• Work instruction
Your answer should be the data below, reproduced with nothing changed.

• Collected data
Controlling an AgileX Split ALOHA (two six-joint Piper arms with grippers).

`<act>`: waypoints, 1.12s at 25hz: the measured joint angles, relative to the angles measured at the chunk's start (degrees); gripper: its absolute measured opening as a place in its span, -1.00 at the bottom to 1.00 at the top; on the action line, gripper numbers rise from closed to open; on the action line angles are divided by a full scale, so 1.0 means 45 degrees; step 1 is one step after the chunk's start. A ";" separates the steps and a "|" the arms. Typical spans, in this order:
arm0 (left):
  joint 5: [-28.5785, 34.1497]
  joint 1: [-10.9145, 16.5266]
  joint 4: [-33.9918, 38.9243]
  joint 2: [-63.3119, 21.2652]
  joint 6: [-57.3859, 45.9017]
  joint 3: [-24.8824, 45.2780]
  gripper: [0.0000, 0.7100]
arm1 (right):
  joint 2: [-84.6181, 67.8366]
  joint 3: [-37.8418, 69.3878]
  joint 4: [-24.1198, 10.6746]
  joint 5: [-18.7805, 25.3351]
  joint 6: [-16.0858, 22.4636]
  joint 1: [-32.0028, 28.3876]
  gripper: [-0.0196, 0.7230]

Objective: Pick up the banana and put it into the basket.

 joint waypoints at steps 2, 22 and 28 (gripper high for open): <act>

• Answer box
Controlling an AgileX Split ALOHA (two six-joint Piper arms with grippers).

`<act>`: waypoints, 1.12s at 25hz: the measured joint angles, relative to the angles measured at the chunk's start (degrees); gripper: its absolute measured opening as a place in its span, -1.00 at the bottom to 1.00 at the top; on the action line, gripper numbers rise from closed to open; on the action line angles are divided by a full scale, so 1.0 means 45 degrees; step 1 is one step after the chunk's start. A ";" separates the steps and a "|" the arms. Typical spans, in this order:
arm0 (left):
  joint 5: [-28.5785, 34.1497]
  joint 1: [-10.9145, 16.5266]
  joint 4: [-33.9918, 38.9243]
  joint 2: [-63.3119, 21.2652]
  joint 6: [-57.3859, 45.9017]
  joint 3: [-24.8824, 45.2780]
  gripper: [0.0000, 0.7100]
arm1 (right):
  joint 2: [-84.6181, 67.8366]
  joint 3: [-37.8418, 69.3878]
  joint 4: [-24.1198, 10.6746]
  joint 5: [-18.7805, 25.3351]
  joint 6: [-16.0858, 22.4636]
  joint 1: [-32.0028, 28.3876]
  gripper: [-0.0196, 0.7230]

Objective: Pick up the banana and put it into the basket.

 joint waypoints at steps 2, 22 and 28 (gripper high for open): <act>

The output above is complete as it stands.